Mathematics Education Core Course Learning Outcomes
Note: Core Course Learning Outcomes may also be found in the University Bulletin and were created by the Secondary Mathematics Education faculty at Penn State University Park.
- MTHED 411 Teaching Secondary Mathematics I
The goals for the course are:
- To improve understanding of some of the mathematical concepts which are important in secondary school mathematics.
- To improve understanding of the nature of mathematics: what is important, how it is practiced, and how mathematical validity is determined.
- To improve understanding of the historical development of selected topics from secondary school mathematics.
- To develop a vision of good school mathematics.
- To see mathematics, mathematics learning, and mathematics teaching as problematic and to develop an inquiry approach to and an ability to reflect on these domains.
- To increase understanding of secondary school students' mathematical thinking and understanding.
- To increase ability to specify subject matter involved in a specific mathematics topic and make distinctions among them.

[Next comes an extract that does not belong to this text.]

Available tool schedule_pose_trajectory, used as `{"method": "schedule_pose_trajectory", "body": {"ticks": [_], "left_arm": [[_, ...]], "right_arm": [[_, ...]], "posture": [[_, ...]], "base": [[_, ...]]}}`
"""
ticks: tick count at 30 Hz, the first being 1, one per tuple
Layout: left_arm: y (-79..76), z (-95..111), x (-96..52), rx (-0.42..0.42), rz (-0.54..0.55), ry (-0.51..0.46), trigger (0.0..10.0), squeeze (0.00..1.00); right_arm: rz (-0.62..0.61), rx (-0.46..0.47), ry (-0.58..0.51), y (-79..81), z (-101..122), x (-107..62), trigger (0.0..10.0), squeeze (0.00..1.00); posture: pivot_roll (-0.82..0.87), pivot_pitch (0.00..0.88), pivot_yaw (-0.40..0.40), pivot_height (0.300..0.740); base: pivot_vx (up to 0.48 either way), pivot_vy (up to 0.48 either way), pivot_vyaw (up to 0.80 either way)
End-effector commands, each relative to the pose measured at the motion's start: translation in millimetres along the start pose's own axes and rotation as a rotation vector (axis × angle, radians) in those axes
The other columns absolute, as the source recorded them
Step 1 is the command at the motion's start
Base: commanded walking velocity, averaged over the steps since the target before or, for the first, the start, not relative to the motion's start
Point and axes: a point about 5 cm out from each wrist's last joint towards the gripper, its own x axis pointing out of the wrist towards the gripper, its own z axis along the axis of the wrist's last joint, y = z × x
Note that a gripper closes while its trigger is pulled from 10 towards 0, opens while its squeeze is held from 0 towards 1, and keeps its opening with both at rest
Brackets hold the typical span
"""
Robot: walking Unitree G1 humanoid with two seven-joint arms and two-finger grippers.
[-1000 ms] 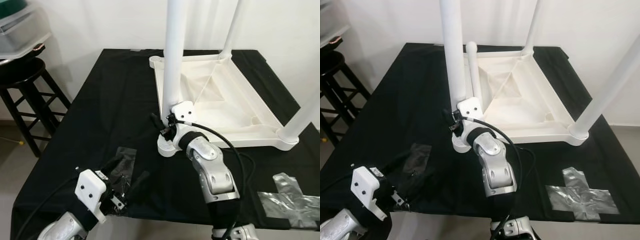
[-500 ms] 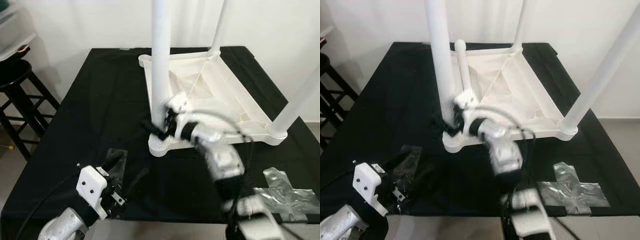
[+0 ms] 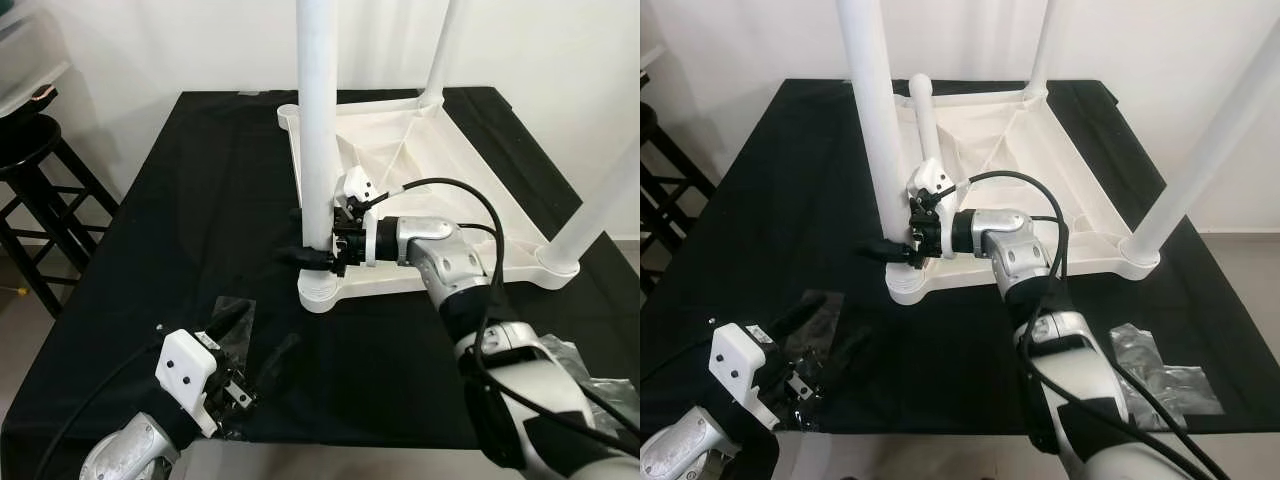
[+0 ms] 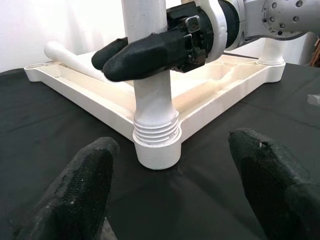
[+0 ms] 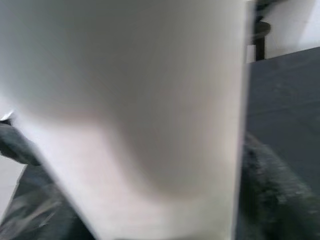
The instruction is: Building children table
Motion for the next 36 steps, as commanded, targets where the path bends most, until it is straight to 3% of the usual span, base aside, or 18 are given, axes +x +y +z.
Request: {"method": "schedule_pose_trajectory", "body": {"ticks": [1, 6, 11, 13, 14, 15, 16, 18, 19, 20, 22, 25, 26, 27, 30, 31, 34, 36], "left_arm": [[-1.1, -4.5, -1.8, -0.008, -0.001, 0.018, 10.0, 0.0], [-1.4, -3.5, -2.6, -0.011, -0.003, 0.016, 10.0, 0.0], [-1.6, -1.8, -3.4, -0.012, -0.005, 0.013, 10.0, 0.0], [-1.1, -0.4, -5.1, -0.012, -0.006, 0.012, 10.0, 0.0], [-1.1, -0.4, -5.1, -0.012, -0.006, 0.012, 10.0, 0.0], [-0.7, 0.2, -5.9, -0.01, -0.006, 0.012, 10.0, 0.0], [-0.7, 0.2, -5.9, -0.01, -0.006, 0.012, 10.0, 0.0], [1.2, 0.7, -6.9, -0.007, -0.003, 0.014, 10.0, 0.0], [1.2, 0.7, -6.9, -0.007, -0.003, 0.014, 10.0, 0.0], [2.0, 0.5, -7.1, -0.006, -0.002, 0.015, 10.0, 0.0], [2.5, 0.2, -6.5, -0.007, -0.004, 0.017, 10.0, 0.0], [3.4, -1.0, -5.4, -0.007, -0.007, 0.019, 10.0, 0.0], [3.9, -1.3, -5.3, -0.004, -0.005, 0.02, 10.0, 0.0], [4.4, -1.6, -5.2, -0.002, -0.001, 0.02, 10.0, 0.0], [4.7, -1.8, -5.2, 0.0, 0.003, 0.02, 10.0, 0.0], [4.6, -2.6, -4.5, 0.001, 0.005, 0.02, 10.0, 0.0], [4.4, -2.9, -4.2, 0.0, 0.004, 0.021, 10.0, 0.0], [3.4, -4.2, -3.0, -0.005, -0.002, 0.022, 10.0, 0.0]], "right_arm": [[0.013, -0.007, -0.005, 0.3, 1.8, 2.8, 0.0, 0.0], [-0.018, -0.03, -0.02, -5.4, 2.0, -7.2, 0.0, 0.0], [-0.135, -0.032, -0.01, -8.8, -4.0, -19.8, 0.0, 0.0], [-0.353, -0.01, 0.031, 1.1, -24.8, -14.1, 0.0, 0.0], [-0.353, -0.01, 0.031, 1.1, -24.8, -14.1, 0.0, 0.0], [-0.642, 0.052, 0.01, 4.7, -33.8, -10.5, 0.0, 0.0], [-0.642, 0.052, 0.01, 4.7, -33.8, -10.5, 0.0, 0.0], [-0.853, 0.075, 0.032, 48.2, -53.9, -2.1, 0.0, 0.0], [-0.853, 0.075, 0.032, 48.2, -53.9, -2.1, 0.0, 0.0], [-0.841, 0.085, 0.035, 64.2, -57.0, 3.3, 0.0, 0.0], [-0.829, 0.084, 0.024, 62.8, -54.6, 3.3, 0.0, 0.0], [-0.847, 0.069, 0.029, 43.0, -52.2, -2.3, 0.0, 0.0], [-0.842, 0.071, 0.049, 41.0, -54.2, -2.4, 1.8, 0.0], [-0.835, 0.075, 0.071, 41.0, -55.7, -2.2, 10.0, 0.0], [-0.79, 0.088, 0.077, 42.5, -56.5, 0.2, 10.0, 0.0], [-0.73, 0.106, 0.046, 41.9, -50.8, 2.0, 10.0, 1.0], [-0.715, 0.111, 0.028, 42.1, -46.7, 2.4, 10.0, 1.0], [-0.51, 0.053, -0.039, 31.5, -24.7, 3.0, 10.0, 1.0]], "posture": [[-0.02, 0.116, 0.002, 0.74], [-0.02, 0.124, 0.006, 0.74], [-0.03, 0.144, 0.004, 0.74], [-0.04, 0.159, -0.003, 0.74], [-0.04, 0.159, -0.003, 0.74], [-0.04, 0.161, -0.002, 0.74], [-0.04, 0.161, -0.002, 0.74], [-0.04, 0.17, 0.019, 0.74], [-0.04, 0.17, 0.019, 0.74], [-0.04, 0.17, 0.019, 0.74], [-0.05, 0.16, 0.029, 0.74], [-0.04, 0.148, 0.02, 0.74], [-0.04, 0.148, 0.02, 0.74], [-0.04, 0.143, 0.019, 0.74], [-0.04, 0.14, 0.021, 0.74], [-0.04, 0.129, 0.021, 0.74], [-0.04, 0.129, 0.021, 0.74], [-0.04, 0.117, 0.019, 0.74]], "base": [[0.0, 0.0, 0.0], [0.0, 0.0, 0.0], [0.0, 0.0, 0.0], [0.0, 0.0, 0.0], [0.0, 0.0, 0.0], [0.0, 0.0, 0.0], [0.0, 0.0, 0.0], [0.0, 0.0, 0.0], [0.0, 0.0, 0.0], [0.0, 0.0, 0.0], [0.0, 0.0, 0.0], [0.0, 0.0, 0.0], [0.0, 0.0, 0.0], [0.0, 0.0, 0.0], [0.0, 0.0, 0.0], [0.0, 0.0, 0.0], [0.0, 0.0, 0.0], [0.0, 0.0, 0.0]]}}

- To improve understanding of various teaching strategies and their strengths and weaknesses.
- To increase ability to choose among lessons and curriculum materials based on the intended mathematical subject matter and the current understandings of the students.
- To increase insight into creating a thriving, supportive mathematics classroom culture.
- MTHED 412 Teaching Secondary Mathematics II
Student goals are to:
- develop an expanded view of the process of teaching mathematics
- develop a deeper understanding of what it means to learn mathematics and the processes by which mathematics is learned;
- be able to reflect on the instruction and one's learning in MTHED 412 and to relate it to students' learning of secondary mathematics;
- be able to plan and teach appropriate mathematics lessons and reflect on one's teaching;
- be familiar with and be able to draw on a variety of teaching resources;
- investigate current issues influencing evaluation in the secondary mathematics curriculum;
- choose goals and content for middle school and high school mathematics courses;
- develop strategies for assessing and evaluating what students have learned;
- create and implement assessment instruments for middle school and high school mathematics courses;
- develop insights into student understanding, especially in relation to exceptional students as well as to mathematically talented and challenged students;
- identify the needs of diverse learners and to develop strategies to address these needs;
- create classroom environments that are conducive to learning;
- incorporate appropriate technology in the teaching and learning of mathematics.
- MTHED 427 Teaching Mathematics in Technology-Intensive Environments
Students should expect to:
- learn something about each of several common types of mathematics software;
- learn new things about secondary school mathematics;
- learn how to make decisions about how to use technology as an effective mathematics teacher;
- use communication software (e.g., word processors, email, PowerPoint) not as objects of our discussion but in simple ways to generate and share products, assignments, and ideas.